(1.) In the suit out of which this appeal arises the plaintiffs claimed a sum of Rs. 80/-by way of contribution. The case of the plaintiffs was that khata No. 25 of village Nainpura belonged to defendants 3 and 4. Defendant No. 4 who was the mother of defendant No. 3, executed a rehan bond in respect of 13 bighas of the land in favour of the plaintiffs. Subsequently defendant No. 4 created another rehan in respect of 61/2 bighas of the same property in favour of defendants 1 and 2. Subsequently defendants 1 and 2 instituted a redemption suit. Suit No. 36 of 1945, and obtained a decree against the plaintiffs on the 27th August, 1946 for recovery of possession as Well as damages by way of mesne profits. The defendants obtained delivery of possession in Chait 1353 Fasli. In the meantime the rent of the holding had become due and the plaintiffs, who were in possession of another portion of the holding had to pay the entire rent off the holding for the years 1352 to 1354 Fasli. On the basis of these facts the plaintiffs claimed contribution. The trial Court dismissed the suit on the ground that the claim was barred by res judicata and also on the ground that the payment was voluntary. The lower appellate Court reversed the finding of the Munsif with regard to the voluntary nature of the payment, but the lower appellate Court held that the claim was barred by res judicata and it was the duty of the plaintiffs to have put forward their claim in the proceedings taken for mesne profits.

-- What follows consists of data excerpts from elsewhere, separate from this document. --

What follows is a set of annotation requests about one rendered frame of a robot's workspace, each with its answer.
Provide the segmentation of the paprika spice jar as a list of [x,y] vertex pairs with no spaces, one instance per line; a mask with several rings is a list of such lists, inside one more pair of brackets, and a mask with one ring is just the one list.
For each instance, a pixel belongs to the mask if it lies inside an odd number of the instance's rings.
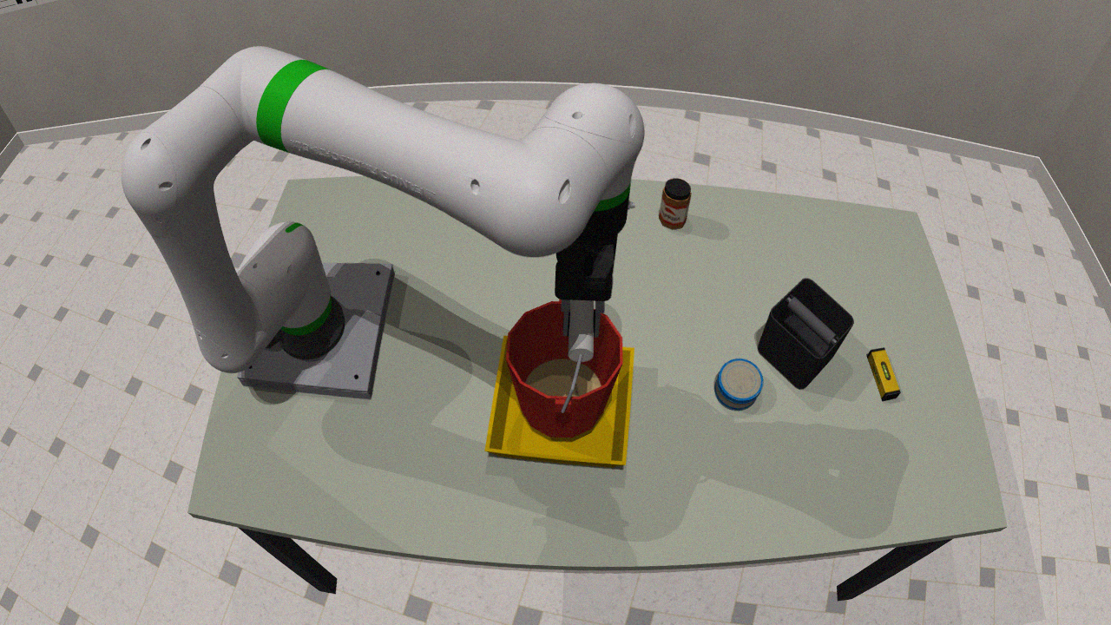
[[691,188],[689,183],[678,178],[665,182],[661,196],[659,219],[667,228],[683,228],[689,213]]

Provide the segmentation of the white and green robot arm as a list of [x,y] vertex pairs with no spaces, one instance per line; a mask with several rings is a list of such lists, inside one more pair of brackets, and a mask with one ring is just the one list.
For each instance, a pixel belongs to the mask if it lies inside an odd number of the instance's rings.
[[507,252],[544,258],[573,244],[594,211],[625,201],[644,122],[621,90],[584,83],[516,140],[278,49],[240,50],[142,130],[122,162],[123,193],[174,276],[200,352],[226,373],[277,343],[294,359],[320,359],[346,329],[302,224],[268,228],[236,272],[214,181],[253,140],[372,178]]

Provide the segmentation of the yellow square tray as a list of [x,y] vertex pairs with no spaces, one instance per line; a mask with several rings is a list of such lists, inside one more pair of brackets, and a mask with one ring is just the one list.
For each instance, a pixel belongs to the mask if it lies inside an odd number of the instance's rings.
[[549,437],[530,426],[517,401],[516,385],[506,363],[507,337],[503,335],[503,350],[497,366],[496,397],[490,412],[486,451],[497,457],[569,465],[611,468],[625,465],[634,347],[622,347],[621,371],[594,429],[575,437]]

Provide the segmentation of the yellow pocket level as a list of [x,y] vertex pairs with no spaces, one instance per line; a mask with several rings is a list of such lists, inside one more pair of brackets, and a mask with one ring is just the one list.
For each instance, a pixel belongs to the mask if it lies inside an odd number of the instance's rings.
[[882,401],[899,397],[901,391],[897,384],[890,360],[885,356],[885,347],[872,349],[865,357],[871,365],[878,394],[880,394]]

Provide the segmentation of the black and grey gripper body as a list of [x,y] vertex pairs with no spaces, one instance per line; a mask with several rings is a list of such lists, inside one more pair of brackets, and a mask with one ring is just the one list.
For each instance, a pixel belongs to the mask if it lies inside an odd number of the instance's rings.
[[635,203],[627,196],[615,208],[594,211],[581,236],[556,253],[556,298],[593,301],[607,301],[611,298],[614,288],[615,236],[625,226],[629,208],[635,208]]

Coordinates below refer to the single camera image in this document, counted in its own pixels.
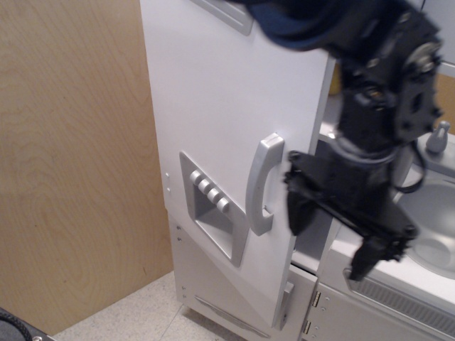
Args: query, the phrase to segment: dispenser button
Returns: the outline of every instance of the dispenser button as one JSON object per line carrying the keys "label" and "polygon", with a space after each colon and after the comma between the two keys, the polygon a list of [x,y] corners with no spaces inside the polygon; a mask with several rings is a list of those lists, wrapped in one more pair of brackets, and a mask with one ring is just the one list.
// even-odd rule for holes
{"label": "dispenser button", "polygon": [[196,186],[199,185],[199,182],[202,180],[202,174],[200,174],[197,170],[191,173],[190,180]]}
{"label": "dispenser button", "polygon": [[207,194],[208,199],[216,204],[216,202],[221,198],[221,193],[213,188],[208,194]]}
{"label": "dispenser button", "polygon": [[199,185],[198,185],[199,190],[202,193],[204,193],[205,195],[207,195],[208,192],[210,191],[210,187],[211,187],[211,184],[207,179],[202,180],[201,182],[199,182]]}
{"label": "dispenser button", "polygon": [[216,208],[218,208],[222,213],[226,213],[229,210],[229,201],[225,198],[220,199],[218,204],[216,204]]}

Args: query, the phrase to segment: wood grain
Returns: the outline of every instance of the wood grain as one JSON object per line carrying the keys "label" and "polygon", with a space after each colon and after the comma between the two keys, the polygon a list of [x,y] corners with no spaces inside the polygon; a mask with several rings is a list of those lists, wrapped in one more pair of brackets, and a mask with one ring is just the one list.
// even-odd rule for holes
{"label": "wood grain", "polygon": [[450,133],[455,134],[455,78],[438,75],[437,104],[444,110],[444,119],[451,123]]}
{"label": "wood grain", "polygon": [[139,1],[0,2],[0,306],[53,334],[172,270]]}

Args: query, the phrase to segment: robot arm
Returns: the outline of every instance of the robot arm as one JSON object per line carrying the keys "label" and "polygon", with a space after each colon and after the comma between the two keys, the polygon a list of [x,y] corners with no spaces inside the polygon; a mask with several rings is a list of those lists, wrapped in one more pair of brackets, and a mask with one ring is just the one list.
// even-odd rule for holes
{"label": "robot arm", "polygon": [[343,109],[324,158],[291,152],[289,224],[302,232],[317,208],[363,237],[350,278],[399,260],[418,235],[392,201],[401,148],[433,129],[437,28],[404,0],[235,0],[264,33],[294,50],[323,48],[342,68]]}

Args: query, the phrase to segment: vent grille
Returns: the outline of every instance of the vent grille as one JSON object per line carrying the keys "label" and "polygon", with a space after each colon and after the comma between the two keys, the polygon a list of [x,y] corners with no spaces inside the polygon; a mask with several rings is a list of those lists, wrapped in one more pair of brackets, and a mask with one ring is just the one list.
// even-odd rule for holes
{"label": "vent grille", "polygon": [[351,281],[348,269],[344,271],[344,274],[352,292],[365,296],[448,336],[455,337],[455,315],[368,277],[361,282]]}

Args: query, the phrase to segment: gray handle
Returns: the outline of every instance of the gray handle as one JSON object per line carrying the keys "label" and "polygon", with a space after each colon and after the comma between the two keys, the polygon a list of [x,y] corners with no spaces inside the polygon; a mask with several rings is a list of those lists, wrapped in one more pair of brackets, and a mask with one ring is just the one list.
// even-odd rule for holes
{"label": "gray handle", "polygon": [[239,4],[231,4],[225,0],[191,0],[206,11],[224,21],[227,25],[249,36],[253,27],[253,18],[247,9]]}
{"label": "gray handle", "polygon": [[272,228],[273,214],[263,208],[262,201],[267,176],[271,169],[282,161],[283,150],[284,139],[273,133],[259,143],[251,165],[245,211],[248,225],[258,236]]}

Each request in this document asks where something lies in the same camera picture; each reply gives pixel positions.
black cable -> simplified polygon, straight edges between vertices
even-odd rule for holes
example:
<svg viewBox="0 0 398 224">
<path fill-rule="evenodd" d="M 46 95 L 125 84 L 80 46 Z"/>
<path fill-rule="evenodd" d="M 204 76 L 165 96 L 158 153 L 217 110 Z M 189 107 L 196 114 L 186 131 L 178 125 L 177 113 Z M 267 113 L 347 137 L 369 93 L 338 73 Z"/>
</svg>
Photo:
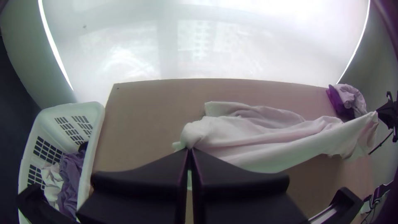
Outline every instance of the black cable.
<svg viewBox="0 0 398 224">
<path fill-rule="evenodd" d="M 376 149 L 380 148 L 381 145 L 388 139 L 388 137 L 390 135 L 392 135 L 393 132 L 394 132 L 394 130 L 378 146 L 376 146 L 376 148 L 372 149 L 372 151 L 370 151 L 370 153 L 368 153 L 368 155 L 372 154 Z"/>
<path fill-rule="evenodd" d="M 374 214 L 376 213 L 376 207 L 377 207 L 377 204 L 374 205 L 373 215 L 372 215 L 372 218 L 370 219 L 370 222 L 369 222 L 369 223 L 372 223 Z"/>
<path fill-rule="evenodd" d="M 368 216 L 370 215 L 371 212 L 368 213 L 368 215 L 364 218 L 364 220 L 362 220 L 361 224 L 363 224 L 364 222 L 366 222 L 366 224 L 368 224 L 368 221 L 366 220 L 368 218 Z"/>
</svg>

white towel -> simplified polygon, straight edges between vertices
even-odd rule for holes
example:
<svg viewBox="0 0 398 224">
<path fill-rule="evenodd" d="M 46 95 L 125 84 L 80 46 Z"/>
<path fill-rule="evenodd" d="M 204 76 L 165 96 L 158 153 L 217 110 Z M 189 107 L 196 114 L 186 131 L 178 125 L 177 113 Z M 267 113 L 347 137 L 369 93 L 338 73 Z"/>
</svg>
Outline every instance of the white towel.
<svg viewBox="0 0 398 224">
<path fill-rule="evenodd" d="M 355 117 L 360 117 L 368 113 L 366 111 L 365 98 L 359 90 L 348 84 L 336 84 L 333 87 L 339 93 L 344 107 L 347 109 L 352 108 L 354 110 Z"/>
<path fill-rule="evenodd" d="M 235 102 L 205 103 L 207 116 L 185 125 L 175 149 L 201 149 L 226 162 L 277 173 L 320 154 L 356 159 L 374 145 L 376 112 L 349 122 L 322 116 L 306 121 L 287 110 Z"/>
<path fill-rule="evenodd" d="M 47 198 L 47 201 L 51 206 L 59 210 L 57 199 L 58 193 L 61 191 L 63 185 L 63 179 L 59 175 L 59 164 L 46 164 L 41 169 L 41 178 L 46 184 L 44 186 L 44 196 Z"/>
</svg>

light strip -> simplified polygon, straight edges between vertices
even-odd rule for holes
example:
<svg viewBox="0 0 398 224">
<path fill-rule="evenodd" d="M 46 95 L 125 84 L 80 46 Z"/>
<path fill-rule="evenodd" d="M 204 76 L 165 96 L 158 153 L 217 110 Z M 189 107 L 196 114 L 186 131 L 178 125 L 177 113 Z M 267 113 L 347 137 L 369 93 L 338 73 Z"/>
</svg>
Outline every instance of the light strip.
<svg viewBox="0 0 398 224">
<path fill-rule="evenodd" d="M 361 43 L 361 40 L 362 40 L 362 37 L 364 36 L 364 32 L 365 32 L 365 28 L 366 28 L 366 23 L 368 22 L 368 17 L 369 17 L 370 1 L 371 1 L 371 0 L 368 0 L 368 11 L 366 12 L 366 18 L 365 18 L 364 29 L 362 30 L 362 34 L 361 34 L 361 36 L 359 37 L 359 41 L 358 41 L 357 47 L 355 48 L 354 53 L 352 54 L 351 58 L 349 59 L 348 64 L 347 64 L 347 66 L 345 67 L 343 74 L 340 76 L 340 78 L 339 78 L 339 80 L 337 81 L 336 84 L 339 84 L 341 78 L 343 78 L 344 73 L 347 71 L 348 66 L 350 65 L 352 59 L 353 59 L 354 56 L 355 56 L 355 53 L 356 53 L 357 50 L 358 50 L 359 44 Z"/>
<path fill-rule="evenodd" d="M 53 36 L 51 35 L 49 25 L 47 24 L 46 15 L 44 14 L 44 9 L 43 9 L 43 0 L 39 0 L 39 11 L 40 11 L 40 15 L 41 15 L 41 20 L 43 22 L 44 31 L 46 32 L 47 39 L 49 40 L 50 47 L 53 50 L 53 54 L 55 56 L 55 59 L 58 62 L 59 68 L 61 69 L 61 72 L 62 72 L 63 76 L 65 77 L 66 81 L 68 82 L 70 88 L 73 90 L 73 87 L 72 87 L 72 85 L 71 85 L 71 83 L 69 81 L 69 77 L 66 74 L 65 67 L 63 66 L 61 57 L 59 56 L 58 49 L 57 49 L 57 46 L 55 45 Z"/>
</svg>

white wall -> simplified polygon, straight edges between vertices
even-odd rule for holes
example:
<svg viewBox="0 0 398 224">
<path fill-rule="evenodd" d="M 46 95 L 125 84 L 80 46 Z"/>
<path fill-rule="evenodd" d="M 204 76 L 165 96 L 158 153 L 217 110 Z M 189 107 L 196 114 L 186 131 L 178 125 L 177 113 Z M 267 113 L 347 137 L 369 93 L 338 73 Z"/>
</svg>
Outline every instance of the white wall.
<svg viewBox="0 0 398 224">
<path fill-rule="evenodd" d="M 37 0 L 10 0 L 0 27 L 12 66 L 42 109 L 76 102 L 48 42 Z"/>
<path fill-rule="evenodd" d="M 397 100 L 397 58 L 382 18 L 374 6 L 371 6 L 357 54 L 340 83 L 358 88 L 365 97 L 368 111 L 374 111 L 387 102 L 387 91 L 391 91 L 394 100 Z M 390 132 L 380 122 L 376 143 L 381 142 Z M 392 136 L 371 155 L 371 162 L 375 186 L 393 180 L 398 165 L 398 146 L 392 144 Z"/>
</svg>

white laundry basket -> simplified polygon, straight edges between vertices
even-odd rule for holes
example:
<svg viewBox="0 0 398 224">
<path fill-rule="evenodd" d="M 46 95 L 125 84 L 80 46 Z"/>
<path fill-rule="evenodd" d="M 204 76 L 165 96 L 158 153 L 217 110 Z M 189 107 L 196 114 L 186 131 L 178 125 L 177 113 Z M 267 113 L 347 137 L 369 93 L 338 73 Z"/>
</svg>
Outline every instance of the white laundry basket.
<svg viewBox="0 0 398 224">
<path fill-rule="evenodd" d="M 105 109 L 98 102 L 64 104 L 42 110 L 25 146 L 19 168 L 18 194 L 34 183 L 44 189 L 40 174 L 44 165 L 59 163 L 62 154 L 76 152 L 81 143 L 89 140 L 79 182 L 79 208 L 89 195 L 92 165 L 104 116 Z M 29 223 L 20 211 L 18 215 L 20 224 Z"/>
</svg>

(2.) The argument presented by Counsel for the appellants is that the view taken by the lower appellate Court was wrong and the claim of the plaintiffs was not barred by res judicata. In support of this argument learned Counsel referred to four cases, namely, Draksharam Chandramouli v. Satya Narayana AIR 1926 Mad 1020 (A), Pichi Aiyar v. Subbarayar AIR 1915 Mad 1213 (B), Baidyanath Dutta v. Kanhailal Marwari, AIR 1939 Pat 264 (C) and Vithaldas Gulabdas Seth v. The Hyderabad Spinning and Weaving Co. Ltd., AIR 1923 Bom 24-(D). In our opinion, the principle of none of these cases is applicable to the present case. The reason is that the proceedings for mesne profits in the present case were proceedings arising out of a decree passed in a suit for redemption and in a case of this description the principle of res judicata applies so far as the claim for contribution is concerned. We consider that the present case falls within the principle laid down in the decision of the Madras High Court in Ameenammal v. Meenakshi AIR 1920 Mad 531 (E). It was pointed out in that case by Sadasiva Aiyar and Spencer, JJ. that where a transaction of mortgage had become fully ripened, so that the rights and liabilities of the parties could be dealt with by the Court before which the suit was brought in res-pect of that transaction, whether the suit was for foreclosure by the mortgagee or for sale by the mortgagee, or in the alternative for foreclosure or sale by the mortgagee, or for redemption by the mortgagor, all questions, including even claims for rent due on transactions inseparably connected with the mortgage, relating to the taking of accounts between the mortgagor and the mortgagee, ought to be decided in one and the same and in the very first suit, and no second suit could be brought by either party for any claim arising out of that same transaction of mortgage. To a similar effect is a decision of the Bombay High Court in the case of Vinayak Shivrao v. Dattatraya Gopal, ILR 26 Bom 661 (F). At page 667 Jenkins, C.J. stated as follows:
(3.) For these reasons we hold that the lower appellate Court was right in holding that the suit is barred by res judicata. We, accordingly, dismiss this appeal with costs.